In Blakytna Trojanda at Hos Gallery, Warsaw, five artists and collectives ask if love, corporeality and society itself can be transformed
At the entrance to Blakytna Trojanda, in which five artists and collectives reflect on the situation of the LGBTQ+ community in Ukraine, white roses stand in chlorine-blue water, petals tinted by its hue. This is a nod by the Ukrainian curators Taras Gembik and Vlad(a) to the 1896 play that shares the show’s title, translated as ‘The Blue Rose’, by writer/activist Lesya Ukrainka. In it, a flower already imbued with romantic meaning acquires greater symbolism via its ‘unnatural’ colour; if such a rarity could exist, could not love, corporeality, society itself be so transformed?

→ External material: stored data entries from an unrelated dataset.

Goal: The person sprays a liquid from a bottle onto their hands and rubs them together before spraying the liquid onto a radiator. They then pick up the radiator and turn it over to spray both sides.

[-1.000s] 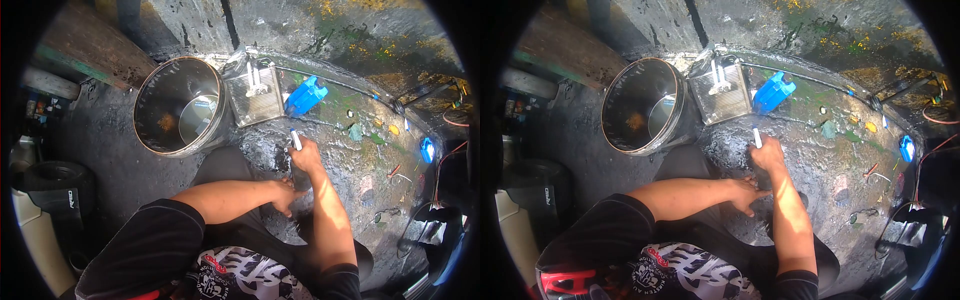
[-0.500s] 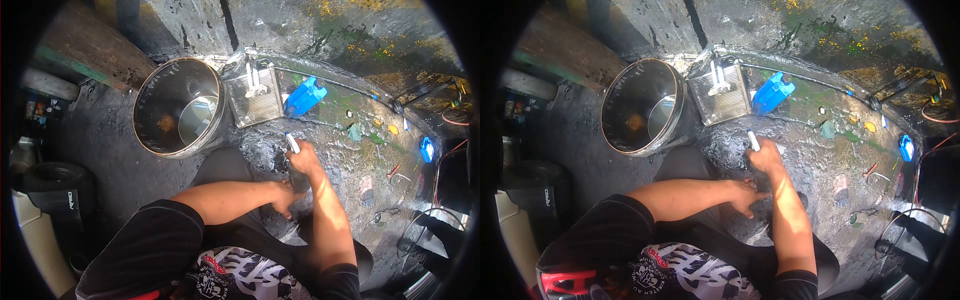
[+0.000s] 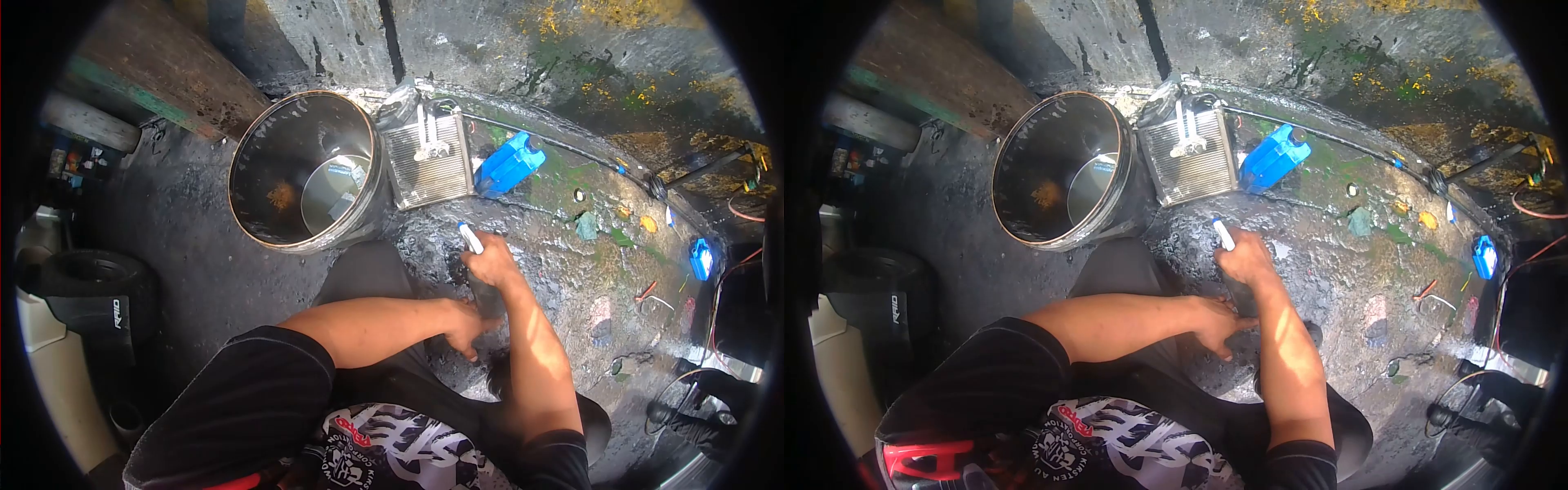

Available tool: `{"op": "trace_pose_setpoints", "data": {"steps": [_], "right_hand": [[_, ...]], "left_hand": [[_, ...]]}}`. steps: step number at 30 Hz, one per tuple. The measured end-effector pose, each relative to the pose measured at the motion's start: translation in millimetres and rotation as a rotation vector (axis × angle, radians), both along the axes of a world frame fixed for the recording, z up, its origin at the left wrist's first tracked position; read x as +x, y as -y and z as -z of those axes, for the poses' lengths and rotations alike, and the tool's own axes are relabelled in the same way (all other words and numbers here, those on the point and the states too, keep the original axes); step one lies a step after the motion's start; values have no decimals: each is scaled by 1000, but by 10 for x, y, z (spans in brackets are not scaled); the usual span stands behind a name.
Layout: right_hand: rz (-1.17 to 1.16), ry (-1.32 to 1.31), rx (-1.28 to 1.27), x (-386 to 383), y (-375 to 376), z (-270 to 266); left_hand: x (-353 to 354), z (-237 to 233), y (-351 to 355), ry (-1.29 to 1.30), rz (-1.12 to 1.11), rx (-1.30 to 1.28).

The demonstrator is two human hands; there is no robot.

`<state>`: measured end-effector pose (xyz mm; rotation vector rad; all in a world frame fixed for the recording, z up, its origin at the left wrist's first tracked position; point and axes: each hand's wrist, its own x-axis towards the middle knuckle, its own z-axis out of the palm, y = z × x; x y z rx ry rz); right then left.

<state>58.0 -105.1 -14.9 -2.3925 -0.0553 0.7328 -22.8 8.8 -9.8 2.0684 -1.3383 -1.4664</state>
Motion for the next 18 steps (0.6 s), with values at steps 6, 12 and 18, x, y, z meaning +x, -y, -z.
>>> {"op": "trace_pose_setpoints", "data": {"steps": [6, 12, 18], "right_hand": [[8, -7, 52, 8, -4, 20], [-56, 5, 43, -36, -62, -50], [-100, 2, 54, -56, -127, -10]], "left_hand": [[14, -4, -13, -10, 1, 20], [13, 0, -2, -19, -21, 33], [28, -3, -20, -64, -23, 26]]}}
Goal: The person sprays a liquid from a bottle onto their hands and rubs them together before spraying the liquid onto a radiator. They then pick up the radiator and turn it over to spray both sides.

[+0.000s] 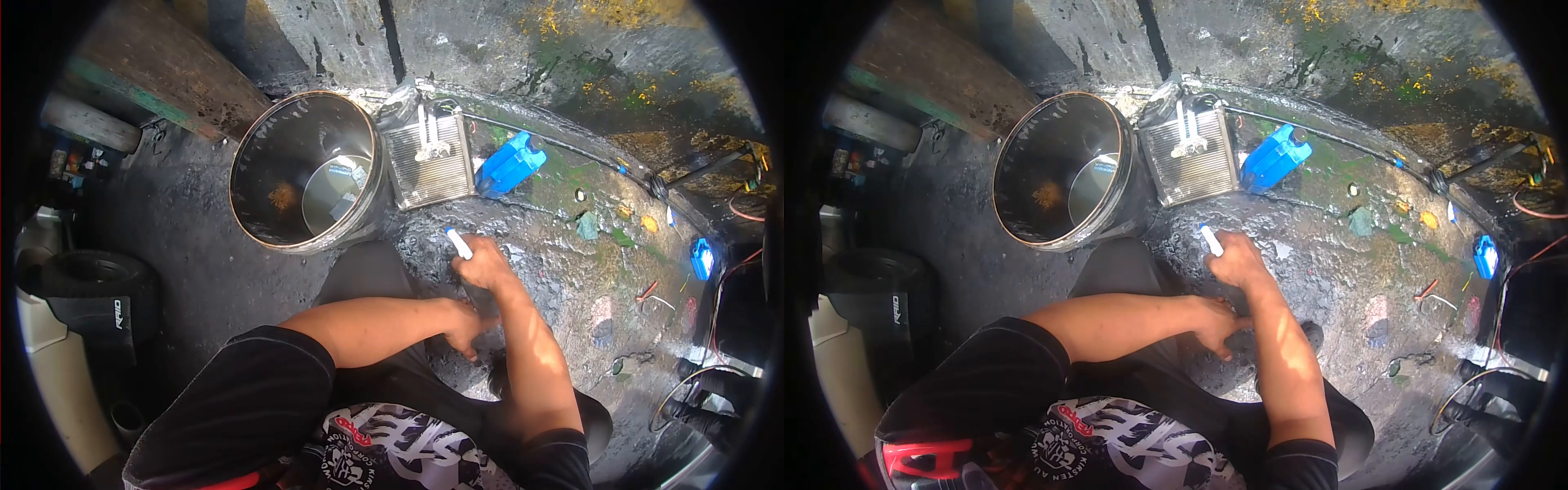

Indeed, writers and words abound here. Slogans graffitied throughout Kyiv by activist group Rebel Queers, declaring ‘Queers Against Kremlin’ and subverting the spelling of ‘Ruzzia’, are frenziedly recreated across the walls. Copies of Queer Ukraine, an anthology compiled after Russia’s invasion of Ukraine in 2022, are available to read. Therein, Maksym Eristavi extols Ukrainka’s ‘unapologetic and anti-colonial queerness… [which] speaks powerfully to Ukrainians generations down the line’. Next to the roses are a stack of blue-dusted envelopes containing a letter from the writer Oleksii Kuchanskii, articulating the complexity of being an LGBTQ+ Ukrainian during wartime. While acknowledging the indisputable ‘opposition between the defence and the aggressor’, Kuchanskii calls out ‘the limitations of binary divisions of the militarized imaginary’ that make one ‘either a soldier or a woman, a victim or an enemy, a Ukrainian speaker or pro-Russian…’
This resounds in Rebel Queers’ video testimonies, Ukrainian Queer Fighters for Freedom (2022). Ukrainian queer discourse frequently defines the struggle for LGBTQ+ rights as indivisible from decolonial action, claiming that many homophobic laws and attempts at queer erasure stemmed from periods of Russian rule. With only clouds as backdrop and the camera’s under-the-chin angle suggesting a snatched, straight-to-phone moment, a Territorial Defence Forces fighter describes deciding to go to war; “I didn’t know what else I could do for the society I want to live in”, they say, suggesting that “living in [a de facto] Russia despising yourself or living abroad and spending money on therapy just to not kill yourself ” would be intolerable.
I was told that the exhibition is missing some artworks that were too difficult to send from Ukraine, namely by members of AtelierNormalno, a dozen-strong Kyiv-based collective, half of whose members have Down’s syndrome. The poignancy of the situation is embraced: a mere two reproduction pages from AtelierNormalno’s take on an erotic calendar occupy walls previously reserved for paintings. Announcing the calendar’s publication on Instagram, AtelierNormalno reflected on its appropriateness, ‘but quickly stopped thinking, because erotics, love and the body now have even more power for us than ever’. The pages’ drawings, by a homosexual man, depict a blocky frontal figure with an abstract protuberance between his legs. Underneath, the word ‘Gay’ is followed by a scrawled list of days and numbers that scramble the legibility of conventional calendars: a peal of queer disorder.
Elsewhere, Lviv-born artist and filmmaker Jan Bačynsjkyj’s wall-mounted artworks fashion old furs, feathers, broken toys, beads and textiles into masks, Madonnas and cute-meets-Krampus roadkills. In an interview, Bačynsjkyj described these works as being ‘parasitic on traditional forms’, recalling a now familiar trope of artmaking that taps folk practices for queer customs and radical potential. Menacing yet hilarious, they thrum with engrossment and an eye for sifting through dreck for alternative totems, especially felt during wartime, when material and spiritual life is laid to waste. A patchworking process echoes in Oksana Kazmina’s split-screen videowork Mutation. Neither a Fairy Tale nor a Musical (2020), wherein dialogues from an online residency conducted during the pandemic via the messaging service Telegram accompany various scenes; a beaming ballroom dancer’s fluid movement becomes increasingly convulsive; a semi-naked masked figure frolics through a rural landscape; a group of queers, not especially young or ‘sexy’, retell dreams with deadpan delivery in a studio in Mariupol, now surely destroyed. Each absorbing segment leans into the title’s ‘neither/nor’, refuting the full bloom of a musical or fairytale’s course, yet somehow tingling with alternative magic.
Blakytna Trojanda nurtures such expansiveness, clearly curious about a regional discussion of queerness beyond Ukraine’s metropolitan centres, and certainly beyond dominant Western articulations. To return to Kuchanskii, it reminds fellow travellers that we must strive ‘to communicate with our own differences’; a sentiment shared with Audre Lorde, who also knew that ‘without community, there is no liberation’. Our most deadly enemies will always target this fragile truth.